1 Shell shock and society -- 2 Unzipping ptsd - criteria and screeners -- 3 Disasters and societal trauma - complex and societal ptsd -- 4 The origins of ptsd - psychodynamic trauma and the human stress response -- 5 Nightmare science -- 6 Chronic ptsd -- 7 Treating the emergency - acute trauma -- 8 Classic psychotherapy for ptsd -- 9 Group therapy for ptsd -- 10 Classic cognitive behavioral therapy -- 11 Prolonged exposure therapy -- 12 Eye movement desensitization and processing (emdr) -- 13 Imagery rehearsal therapy -- 14 Ptsd – the medications -- 15 Sleep apnea and ptsd -- 16 Complementary approaches to healing ptsd - art, body, and mind awareness -- 17 When treatment doesn't work -- 18 An evidence-based approach to ptsd therapy.

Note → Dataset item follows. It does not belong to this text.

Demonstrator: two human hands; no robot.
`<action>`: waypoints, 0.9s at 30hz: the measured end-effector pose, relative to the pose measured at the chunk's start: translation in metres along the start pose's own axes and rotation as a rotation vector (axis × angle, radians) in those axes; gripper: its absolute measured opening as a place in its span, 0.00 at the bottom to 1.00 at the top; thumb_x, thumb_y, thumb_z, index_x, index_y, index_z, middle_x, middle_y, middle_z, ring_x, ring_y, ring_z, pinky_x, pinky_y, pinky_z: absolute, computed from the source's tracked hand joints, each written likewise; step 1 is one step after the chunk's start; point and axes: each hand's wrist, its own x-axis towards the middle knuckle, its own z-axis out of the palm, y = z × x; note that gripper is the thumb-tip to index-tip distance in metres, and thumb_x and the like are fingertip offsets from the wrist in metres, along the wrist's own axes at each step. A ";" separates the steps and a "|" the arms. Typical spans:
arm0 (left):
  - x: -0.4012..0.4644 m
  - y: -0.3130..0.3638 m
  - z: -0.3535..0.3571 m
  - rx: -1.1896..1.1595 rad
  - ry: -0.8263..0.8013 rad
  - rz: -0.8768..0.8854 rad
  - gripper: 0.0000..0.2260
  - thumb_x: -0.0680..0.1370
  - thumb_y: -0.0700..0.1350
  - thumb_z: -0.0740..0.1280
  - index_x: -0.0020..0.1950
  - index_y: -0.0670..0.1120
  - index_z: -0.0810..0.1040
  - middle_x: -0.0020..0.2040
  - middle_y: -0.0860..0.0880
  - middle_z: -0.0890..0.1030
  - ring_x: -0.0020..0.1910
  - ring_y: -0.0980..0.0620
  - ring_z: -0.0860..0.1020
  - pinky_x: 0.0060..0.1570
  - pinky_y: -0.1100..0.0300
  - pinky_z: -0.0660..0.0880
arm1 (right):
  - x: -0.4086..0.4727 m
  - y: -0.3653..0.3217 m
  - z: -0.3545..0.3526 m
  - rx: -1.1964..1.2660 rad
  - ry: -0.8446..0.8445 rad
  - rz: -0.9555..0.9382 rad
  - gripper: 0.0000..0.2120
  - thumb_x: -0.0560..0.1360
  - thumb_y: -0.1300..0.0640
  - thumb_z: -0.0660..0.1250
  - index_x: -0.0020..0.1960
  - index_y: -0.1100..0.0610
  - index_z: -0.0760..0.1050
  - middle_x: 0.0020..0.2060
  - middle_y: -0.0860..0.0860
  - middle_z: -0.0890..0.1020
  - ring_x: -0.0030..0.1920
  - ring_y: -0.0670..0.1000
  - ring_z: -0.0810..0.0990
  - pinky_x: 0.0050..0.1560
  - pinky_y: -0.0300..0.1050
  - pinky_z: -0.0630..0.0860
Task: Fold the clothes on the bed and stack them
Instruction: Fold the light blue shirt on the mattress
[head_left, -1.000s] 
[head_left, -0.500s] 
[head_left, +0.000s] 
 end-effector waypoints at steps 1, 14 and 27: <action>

PTSD is in no way an easy diagnosis for the patient, the provider, or the therapist. It is a diagnosis developed at the border of our capacity to handle extreme stress, a marker diagnosis denoting the limits of our capacity for functioning in the stress of this modern world. For both individuals and society, PTSD marks the limits of our available compassion and our capacity to protect ourselves from the dangers of the environment and other humans. PTSD is often a chronic disease, forming at a place where mind sometimes no longer equals the brain, a point at which individual patient requirements often trump theory and belief. There are treatments for PTSD that work, and many that do not. This book presents evidence, rather than theory, anecdote, or case report. Psychological approaches including prolonged exposure, imagery rehearsal therapy and EMDR have a greater than 75% positive short-term response when used to treat PTSD. Yet these treatments vary markedly and have different, even contradictory underlying theory and objectives for treatment. Medications, rarely indicated as primary therapy, can be used to treat symptoms and address comorbid PTSD diagnoses. Treatment of sleep apnea in the PTSD population produces a positive effect on symptoms and a reduction in morbidity and mortality across the span of life. Complementary treatments offer the many individuals chronically affected by PTSD assistance in coping with symptoms and opportunities to attempt to functionally integrate their experience of trauma.